Gotcha: HSTS is hard to undo. If you set a long max-age and then need to revert to HTTP (unlikely but possible), browsers that cached the HSTS header will refuse to connect. Start with max-age=300 (5 minutes) during testing, increase to the full value once confirmed.

Testing Your TLS Config

# Check what cipher and protocol are negotiated
openssl s_client -connect checkout.example.com:443 -servername checkout.example.com </dev/null 2>/dev/null | grep -E "Protocol|Cipher"

# Check certificate expiry
echo | openssl s_client -connect checkout.example.com:443 2>/dev/null | openssl x509 -noout -dates

# Full scan with Mozilla's SSL config test
# https://ssl-config.mozilla.org/ (config generator)
# https://www.ssllabs.com/ssltest/ (grade your config)

Part 8: Rate Limiting -- The Leaky Bucket

Your checkout endpoint is getting hammered by a bot. Time for rate limiting. Nginx implements the leaky bucket algorithm.

How the Leaky Bucket Works

Imagine a bucket with a hole in the bottom. Water (requests) pours in from the top. Water leaks out the bottom at a constant rate.
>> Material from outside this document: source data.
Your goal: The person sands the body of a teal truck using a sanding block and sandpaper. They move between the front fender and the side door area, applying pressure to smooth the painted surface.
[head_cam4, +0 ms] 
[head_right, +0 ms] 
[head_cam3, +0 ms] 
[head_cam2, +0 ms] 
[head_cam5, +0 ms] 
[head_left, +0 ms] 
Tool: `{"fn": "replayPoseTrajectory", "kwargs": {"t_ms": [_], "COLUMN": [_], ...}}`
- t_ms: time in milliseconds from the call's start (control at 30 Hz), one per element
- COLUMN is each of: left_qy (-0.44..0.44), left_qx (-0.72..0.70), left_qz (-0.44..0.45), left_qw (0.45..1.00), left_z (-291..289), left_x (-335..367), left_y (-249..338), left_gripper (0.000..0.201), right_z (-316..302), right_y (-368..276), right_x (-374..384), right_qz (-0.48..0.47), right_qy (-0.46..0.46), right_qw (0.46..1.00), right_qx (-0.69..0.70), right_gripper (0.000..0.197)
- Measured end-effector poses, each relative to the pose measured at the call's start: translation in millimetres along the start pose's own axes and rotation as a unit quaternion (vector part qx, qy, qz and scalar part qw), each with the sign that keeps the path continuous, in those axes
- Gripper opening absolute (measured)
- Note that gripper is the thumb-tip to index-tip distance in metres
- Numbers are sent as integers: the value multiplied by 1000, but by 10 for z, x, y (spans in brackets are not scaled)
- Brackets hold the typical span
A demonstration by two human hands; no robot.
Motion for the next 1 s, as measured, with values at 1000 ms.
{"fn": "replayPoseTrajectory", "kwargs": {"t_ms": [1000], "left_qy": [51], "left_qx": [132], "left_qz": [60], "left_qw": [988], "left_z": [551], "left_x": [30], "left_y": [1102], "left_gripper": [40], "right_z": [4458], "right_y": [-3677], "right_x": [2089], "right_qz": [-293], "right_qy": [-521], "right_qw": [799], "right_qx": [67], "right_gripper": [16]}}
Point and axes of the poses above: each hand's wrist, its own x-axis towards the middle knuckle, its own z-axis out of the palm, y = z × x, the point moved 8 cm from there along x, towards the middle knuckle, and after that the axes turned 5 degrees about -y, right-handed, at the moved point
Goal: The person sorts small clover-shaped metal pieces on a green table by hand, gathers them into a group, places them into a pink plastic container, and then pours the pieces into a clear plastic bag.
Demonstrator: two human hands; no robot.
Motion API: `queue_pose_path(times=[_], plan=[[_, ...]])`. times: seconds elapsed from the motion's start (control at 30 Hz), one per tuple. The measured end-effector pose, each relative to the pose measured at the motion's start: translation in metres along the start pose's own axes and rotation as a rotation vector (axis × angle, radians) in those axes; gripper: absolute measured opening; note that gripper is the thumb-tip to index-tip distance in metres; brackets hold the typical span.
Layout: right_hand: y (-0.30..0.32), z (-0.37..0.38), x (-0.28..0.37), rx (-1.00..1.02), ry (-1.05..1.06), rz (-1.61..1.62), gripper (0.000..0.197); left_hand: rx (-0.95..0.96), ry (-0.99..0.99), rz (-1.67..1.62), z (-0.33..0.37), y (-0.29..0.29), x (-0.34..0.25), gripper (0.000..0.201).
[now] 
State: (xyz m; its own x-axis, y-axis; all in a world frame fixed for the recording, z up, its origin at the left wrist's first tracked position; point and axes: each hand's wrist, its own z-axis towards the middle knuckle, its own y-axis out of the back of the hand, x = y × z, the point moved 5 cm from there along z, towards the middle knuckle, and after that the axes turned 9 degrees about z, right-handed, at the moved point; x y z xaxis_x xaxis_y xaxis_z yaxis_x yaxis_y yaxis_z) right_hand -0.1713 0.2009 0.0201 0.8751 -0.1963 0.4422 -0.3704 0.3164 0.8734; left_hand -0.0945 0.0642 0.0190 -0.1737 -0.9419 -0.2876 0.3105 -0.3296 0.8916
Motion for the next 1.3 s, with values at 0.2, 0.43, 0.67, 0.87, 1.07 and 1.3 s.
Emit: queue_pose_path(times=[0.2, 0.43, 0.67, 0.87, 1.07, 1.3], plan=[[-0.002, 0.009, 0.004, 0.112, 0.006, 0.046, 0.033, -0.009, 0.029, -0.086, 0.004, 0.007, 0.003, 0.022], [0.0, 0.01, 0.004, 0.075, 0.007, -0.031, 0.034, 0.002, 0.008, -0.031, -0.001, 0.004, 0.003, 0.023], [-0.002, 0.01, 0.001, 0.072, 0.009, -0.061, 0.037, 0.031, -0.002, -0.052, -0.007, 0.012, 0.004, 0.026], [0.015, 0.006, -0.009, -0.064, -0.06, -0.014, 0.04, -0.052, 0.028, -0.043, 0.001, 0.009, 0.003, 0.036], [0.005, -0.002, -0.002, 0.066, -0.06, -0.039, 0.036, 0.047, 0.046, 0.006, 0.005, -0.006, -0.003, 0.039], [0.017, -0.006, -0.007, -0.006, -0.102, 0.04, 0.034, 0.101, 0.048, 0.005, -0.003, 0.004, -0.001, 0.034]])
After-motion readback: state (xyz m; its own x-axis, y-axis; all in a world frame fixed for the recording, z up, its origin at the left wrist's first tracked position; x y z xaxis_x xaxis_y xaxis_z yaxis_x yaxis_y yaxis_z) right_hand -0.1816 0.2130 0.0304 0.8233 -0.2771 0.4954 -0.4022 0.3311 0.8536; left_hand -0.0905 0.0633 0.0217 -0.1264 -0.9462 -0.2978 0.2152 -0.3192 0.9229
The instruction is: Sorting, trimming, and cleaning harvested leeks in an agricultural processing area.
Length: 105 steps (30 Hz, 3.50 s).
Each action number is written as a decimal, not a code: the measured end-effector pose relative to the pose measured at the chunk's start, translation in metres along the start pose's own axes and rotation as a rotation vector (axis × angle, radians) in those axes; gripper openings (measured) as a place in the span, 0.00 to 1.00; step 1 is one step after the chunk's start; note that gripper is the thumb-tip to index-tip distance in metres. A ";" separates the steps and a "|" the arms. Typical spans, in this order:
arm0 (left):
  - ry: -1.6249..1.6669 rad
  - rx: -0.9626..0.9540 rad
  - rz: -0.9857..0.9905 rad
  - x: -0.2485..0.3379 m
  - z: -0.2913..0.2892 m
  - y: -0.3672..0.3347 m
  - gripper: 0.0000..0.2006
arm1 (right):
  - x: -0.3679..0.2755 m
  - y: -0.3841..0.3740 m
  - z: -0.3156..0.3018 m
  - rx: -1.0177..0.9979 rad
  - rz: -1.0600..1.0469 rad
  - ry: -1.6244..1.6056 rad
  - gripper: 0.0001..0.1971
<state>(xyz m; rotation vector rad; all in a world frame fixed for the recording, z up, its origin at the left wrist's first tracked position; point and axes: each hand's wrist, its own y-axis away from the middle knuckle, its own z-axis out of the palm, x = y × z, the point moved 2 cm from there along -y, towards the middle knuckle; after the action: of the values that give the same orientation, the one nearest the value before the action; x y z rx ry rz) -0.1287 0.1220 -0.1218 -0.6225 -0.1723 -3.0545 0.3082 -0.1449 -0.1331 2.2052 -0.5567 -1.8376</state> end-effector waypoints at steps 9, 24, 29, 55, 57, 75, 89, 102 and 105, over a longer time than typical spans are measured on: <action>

If the bucket overflows, excess water (requests) is rejected.

    Requests arrive (variable rate)
         │ │ │ │ │ │
         v v v v v v
    ┌──────────────────┐
    │    Burst Buffer   │  capacity = burst parameter
    │   ┌──────────┐   │
    │   │ queued    │   │
    │   │ requests  │   │
    │   └────┬─────┘   │
    │        │          │
    └────────┼──────────┘
             │ leaks at constant rate
             v
    Processed at: rate parameter (e.g., 10r/s)

    Overflow? ──> 429 Too Many Requests

The Config

http {
    # Zone definition: 10MB shared memory, 10 requests/second per client IP
    limit_req_zone $binary_remote_addr zone=checkout:10m rate=10r/s;

    server {
        location /api/checkout {
            limit_req zone=checkout burst=20 nodelay;
            limit_req_status 429;
            proxy_pass http://checkout_backend;
        }
    }
}

The Math

  • rate=10r/s: One request allowed every 100ms (1000ms / 10).
  • burst=20: The bucket holds 20 extra requests.
  • nodelay: Burst requests are processed immediately instead of being queued at the leak rate.

Without nodelay, requests arriving faster than the rate are delayed (queued) until a slot opens. With nodelay, they're processed immediately up to the burst limit, then rejected. For APIs, nodelay is almost always what you want.

Scenario (rate=10r/s, burst=20) Result
10 requests in one second All 10 served immediately
30 requests in one second 20 served (burst), 10 rejected with 429
1 request/second for 20 seconds, then 25 at once 20 served from burst buffer, 5 rejected

Gotcha: The 10m in the zone definition is 10 megabytes of shared memory for tracking client IPs. Each $binary_remote_addr entry uses ~128 bytes, so 10MB tracks about 80,000 unique IPs. If you're behind a CDN, all traffic may appear from one IP -- use $http_x_forwarded_for or a request header instead.

Part 9: Proxy Caching

Backend responses that don't change often? Cache them at the Nginx layer to avoid hitting the backend at all.

http {
    # Define cache: 1GB max, inactive entries purged after 60 min
    proxy_cache_path /var/cache/nginx levels=1:2
                     keys_zone=app_cache:10m
                     max_size=1g
                     inactive=60m
                     use_temp_path=off;

    server {
        location /api/products {
            proxy_cache app_cache;
            proxy_cache_valid 200 302 10m;    # cache 200/302 for 10 min
            proxy_cache_valid 404     1m;     # cache 404 for 1 min
            proxy_cache_use_stale error timeout updating http_500 http_502;
            add_header X-Cache-Status $upstream_cache_status;
            proxy_pass http://checkout_backend;
        }
    }
}

The proxy_cache_use_stale directive is the safety net: if the backend is down or slow, Nginx serves the stale cached version instead of returning an error. The X-Cache-Status header tells you whether each response was a HIT, MISS, STALE, or BYPASS -- invaluable for debugging.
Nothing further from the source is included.